Epstein make his case through many examples. These are not just of rare individuals with extraordinary achievements. He also looks at physiological characteristics of all players at the international level across various sports. Consider, for instance, the average male basketball player. Had he lived at the time, he would not have made a good candidate for Leonardo da Vinci’s Vitruvian Man. That is because a professional basketball player won’t fit in da Vinci’s circle—the length of the player’s outspread arms is greater than his height. Those two measures were considered to be equal in an “ideal human”. But Epstein’s calculations show that if you want to be an internationally successful basketball player, you need to be an exception—you need to be tall and have longer arms still.
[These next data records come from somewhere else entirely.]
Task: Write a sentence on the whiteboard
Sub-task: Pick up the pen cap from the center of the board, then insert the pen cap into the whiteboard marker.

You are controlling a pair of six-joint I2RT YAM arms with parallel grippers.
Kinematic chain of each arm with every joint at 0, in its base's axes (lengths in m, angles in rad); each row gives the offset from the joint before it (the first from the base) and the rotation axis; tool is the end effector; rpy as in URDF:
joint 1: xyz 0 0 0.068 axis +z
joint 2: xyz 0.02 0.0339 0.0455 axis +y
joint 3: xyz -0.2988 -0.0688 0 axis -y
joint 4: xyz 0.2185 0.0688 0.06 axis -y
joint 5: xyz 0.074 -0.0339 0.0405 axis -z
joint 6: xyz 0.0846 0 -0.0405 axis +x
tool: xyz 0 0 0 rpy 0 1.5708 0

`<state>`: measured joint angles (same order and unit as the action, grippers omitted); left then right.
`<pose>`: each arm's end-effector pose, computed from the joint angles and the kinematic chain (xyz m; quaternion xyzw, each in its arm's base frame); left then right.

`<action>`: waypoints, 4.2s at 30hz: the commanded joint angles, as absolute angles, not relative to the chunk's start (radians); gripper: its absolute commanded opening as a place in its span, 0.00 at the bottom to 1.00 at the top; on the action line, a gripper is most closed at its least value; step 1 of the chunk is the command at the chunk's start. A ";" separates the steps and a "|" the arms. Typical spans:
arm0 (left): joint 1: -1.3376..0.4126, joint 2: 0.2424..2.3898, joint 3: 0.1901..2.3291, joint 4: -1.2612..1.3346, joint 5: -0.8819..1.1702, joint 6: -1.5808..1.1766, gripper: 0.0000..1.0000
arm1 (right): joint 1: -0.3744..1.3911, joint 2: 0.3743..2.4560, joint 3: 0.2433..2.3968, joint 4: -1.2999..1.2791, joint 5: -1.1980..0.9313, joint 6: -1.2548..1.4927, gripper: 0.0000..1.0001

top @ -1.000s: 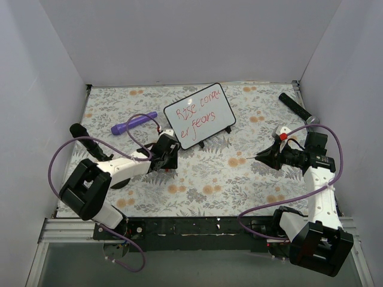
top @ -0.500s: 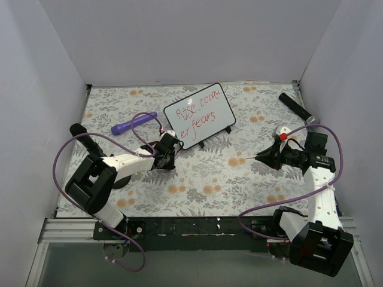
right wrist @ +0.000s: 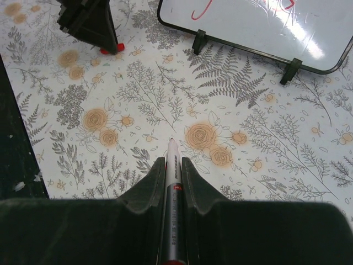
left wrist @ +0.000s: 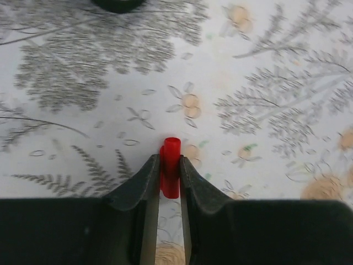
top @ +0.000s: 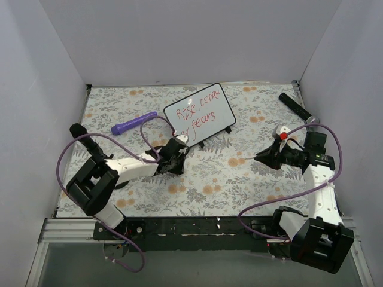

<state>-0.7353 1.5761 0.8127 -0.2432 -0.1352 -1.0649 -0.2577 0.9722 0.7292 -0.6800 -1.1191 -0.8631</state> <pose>0.2341 -0.1964 0.1712 -0.1758 0.9422 -0.1773 0.2234 0.1597 0.0366 0.2776 -0.4008 0.7165 0.2829 0.4959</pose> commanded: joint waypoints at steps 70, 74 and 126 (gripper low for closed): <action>-1.108 1.724 0.621 0.684 0.040 -0.744 0.00 | 0.146 1.410 0.638 -0.278 -1.083 -0.466 0.01; -1.108 1.724 0.621 0.686 0.037 -0.744 0.00 | 0.149 1.422 0.638 -0.281 -1.091 -0.465 0.01; -1.109 1.736 0.704 0.779 0.014 -0.706 0.00 | 0.176 1.468 0.663 -0.333 -1.149 -0.492 0.01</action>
<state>-1.1038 1.7470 0.6491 0.7033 0.0418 -0.7361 0.1638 1.4509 0.6331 -0.2890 -1.0950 -0.4751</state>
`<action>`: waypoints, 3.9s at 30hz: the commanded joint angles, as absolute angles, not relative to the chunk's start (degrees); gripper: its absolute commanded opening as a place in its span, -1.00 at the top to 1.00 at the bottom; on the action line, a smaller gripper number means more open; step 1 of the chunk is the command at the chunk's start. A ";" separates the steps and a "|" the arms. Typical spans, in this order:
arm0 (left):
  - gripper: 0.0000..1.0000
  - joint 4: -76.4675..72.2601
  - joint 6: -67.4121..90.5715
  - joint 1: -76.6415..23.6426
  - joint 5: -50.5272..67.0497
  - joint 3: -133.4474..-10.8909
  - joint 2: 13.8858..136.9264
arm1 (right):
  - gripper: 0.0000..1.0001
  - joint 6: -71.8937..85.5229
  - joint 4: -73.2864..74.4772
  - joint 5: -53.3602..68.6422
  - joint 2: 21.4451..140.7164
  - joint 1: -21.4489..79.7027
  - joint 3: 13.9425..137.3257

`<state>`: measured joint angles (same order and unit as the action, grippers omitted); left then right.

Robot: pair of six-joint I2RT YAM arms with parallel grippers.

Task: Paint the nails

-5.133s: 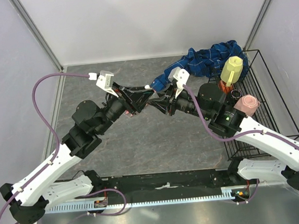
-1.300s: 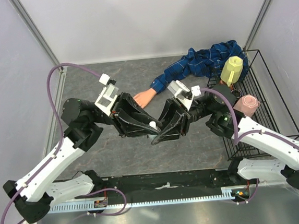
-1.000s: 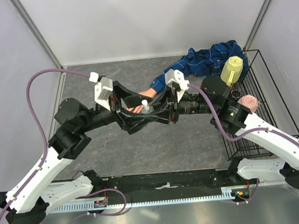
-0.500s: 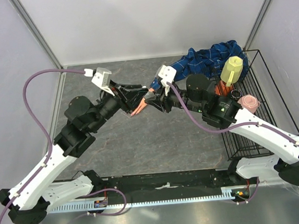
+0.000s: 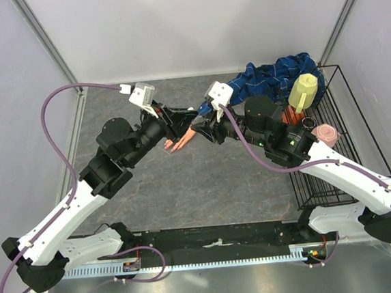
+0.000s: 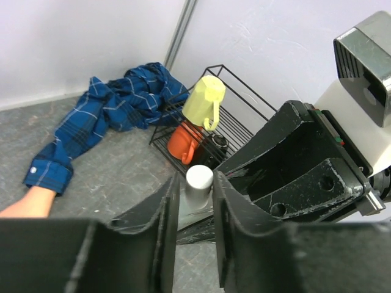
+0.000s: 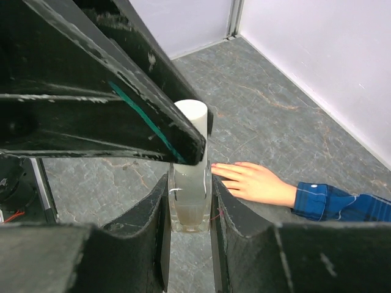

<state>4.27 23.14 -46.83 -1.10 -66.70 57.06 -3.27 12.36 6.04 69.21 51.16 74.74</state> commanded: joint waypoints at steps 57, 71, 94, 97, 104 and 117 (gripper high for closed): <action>-0.26 5.54 16.44 -42.45 15.03 -69.52 53.53 | 1.00 -2.11 20.48 20.13 71.54 49.48 83.85; 0.14 8.17 15.12 -44.91 14.50 -71.72 57.39 | 1.00 -1.85 21.27 20.39 71.90 49.48 85.17; 0.97 0.53 12.66 -44.82 22.75 -63.81 48.52 | 1.00 -0.18 12.84 27.39 63.82 49.48 77.35; 0.97 -3.94 10.64 -44.65 36.86 -62.76 47.99 | 1.00 -0.18 9.33 36.86 62.85 49.48 75.24; 0.97 -4.40 10.46 -42.54 78.80 -68.72 56.23 | 1.00 5.18 1.76 57.63 64.42 49.48 74.09; -0.45 8.69 7.64 -38.06 39.95 -72.86 50.19 | 1.00 0.53 12.47 37.74 64.60 49.22 77.16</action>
<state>3.62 8.56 -38.48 59.00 -70.72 54.04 3.40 8.82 50.43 65.14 49.67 73.10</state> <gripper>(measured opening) 0.584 0.327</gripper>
This phenomenon is true of other sports. Be it sprinting, where those endowed with the ability to draw more oxygen from the air than the average are more likely to win. Or be it high jump, where rare jumpers with excessively long Achilles tendon end up succeeding. Or be it marathons, where most winners come from within a single tribe in western Kenya. The story is clear—to sculpt an elite athlete, the roll of nature’s dice must be played in their favour.

Teasing apart the role of genes on complex human traits is no simple task. But recent studies have identified a handful genes that can make or break an athlete. Take the EPOR gene, for instance. Those who have the gene, also tend to have exceptionally high haemoglobin levels in the blood. This improves the efficiency with which oxygen is consumed, creating some remarkable athletes if they choose that path. Or take the HCM1 gene. It causes one of the chambers of the heart to grow in size without any apparent symptoms. This puts an athlete with HCM1 at the risk of falling dead on a track without a warning. On average one such athlete dies every other week in the US.
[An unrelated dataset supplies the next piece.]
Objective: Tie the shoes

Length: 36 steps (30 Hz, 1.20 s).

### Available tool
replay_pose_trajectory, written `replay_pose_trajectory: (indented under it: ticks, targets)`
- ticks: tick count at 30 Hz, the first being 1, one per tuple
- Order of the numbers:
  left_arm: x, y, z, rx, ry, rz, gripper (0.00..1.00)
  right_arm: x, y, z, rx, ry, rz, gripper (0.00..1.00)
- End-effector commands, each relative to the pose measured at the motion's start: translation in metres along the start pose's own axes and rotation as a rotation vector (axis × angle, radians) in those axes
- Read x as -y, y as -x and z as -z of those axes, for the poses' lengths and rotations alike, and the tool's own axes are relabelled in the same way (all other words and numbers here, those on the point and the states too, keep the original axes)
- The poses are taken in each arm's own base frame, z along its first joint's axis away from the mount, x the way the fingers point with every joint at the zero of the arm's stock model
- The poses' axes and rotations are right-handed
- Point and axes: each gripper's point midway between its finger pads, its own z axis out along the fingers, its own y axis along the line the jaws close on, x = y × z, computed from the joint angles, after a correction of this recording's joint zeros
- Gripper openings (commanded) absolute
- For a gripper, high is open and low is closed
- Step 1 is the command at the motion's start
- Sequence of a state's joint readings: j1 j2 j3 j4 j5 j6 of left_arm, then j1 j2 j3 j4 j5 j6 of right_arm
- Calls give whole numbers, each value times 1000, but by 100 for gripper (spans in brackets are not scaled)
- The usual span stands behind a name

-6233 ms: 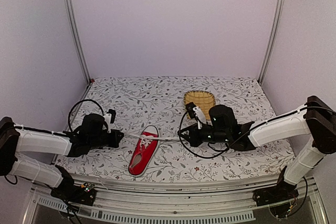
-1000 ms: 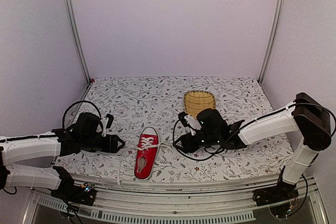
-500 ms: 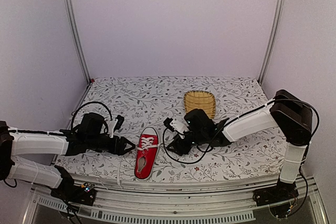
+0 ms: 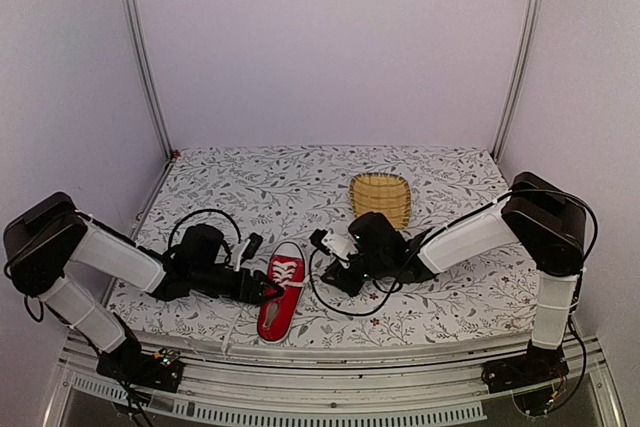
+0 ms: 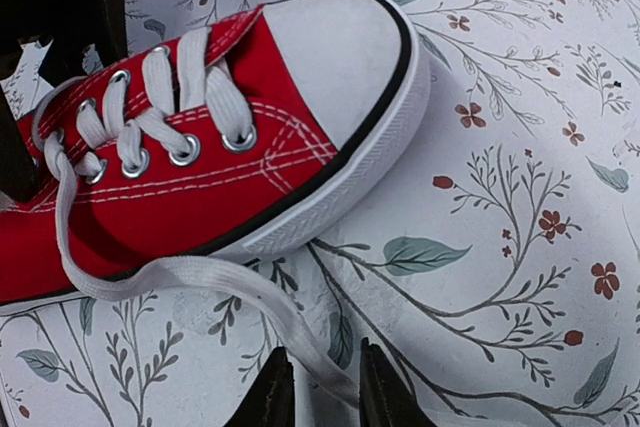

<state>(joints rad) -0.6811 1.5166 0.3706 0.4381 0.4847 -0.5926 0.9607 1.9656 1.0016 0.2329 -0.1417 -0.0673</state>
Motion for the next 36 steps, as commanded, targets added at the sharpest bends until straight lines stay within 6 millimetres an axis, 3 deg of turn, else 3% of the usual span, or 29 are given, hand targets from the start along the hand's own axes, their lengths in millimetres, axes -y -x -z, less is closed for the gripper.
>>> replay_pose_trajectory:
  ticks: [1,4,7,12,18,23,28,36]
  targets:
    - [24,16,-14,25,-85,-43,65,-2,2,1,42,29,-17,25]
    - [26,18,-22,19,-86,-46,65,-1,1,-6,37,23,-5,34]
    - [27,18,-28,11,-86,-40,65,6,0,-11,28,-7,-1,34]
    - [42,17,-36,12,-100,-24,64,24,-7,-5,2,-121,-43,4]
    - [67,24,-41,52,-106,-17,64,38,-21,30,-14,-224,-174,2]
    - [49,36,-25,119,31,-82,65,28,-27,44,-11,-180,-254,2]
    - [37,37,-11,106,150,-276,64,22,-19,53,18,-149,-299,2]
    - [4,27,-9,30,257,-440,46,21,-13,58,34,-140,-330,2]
In general, however, the interaction of genes that creates such remarkable athletes is too complex to breakdown. For instance, hundreds of genes are involved in determining someone’s height. So, even if genetic engineering is available today, a designer baby can’t be created to make an “ideal athlete”. But, to be sure, neither can the natural bounty of genes alone ensure great athletic feats. And, yet, there is no doubt that Epstein’s thorough analysis raises uncomfortable questions for the long-held view—recently made famous by Malcolm Gladwell’s 10,000 hours rule—that talent is nothing and practice is everything.

The nature vs nurture debate is not new, but genetics is providing the tools to take the debate forward. The evidence, as Epstein puts it, appears to be that the contribution of both is equally important.

Nurture alone is not going to turn a Pygmy into an NBA player, and that is not a fact that we must shy away from. If anything, genes could help people find which sports would be a good fit for them. Society must not fear these inherent differences. Rather, such inequalities make human life interesting and worth living.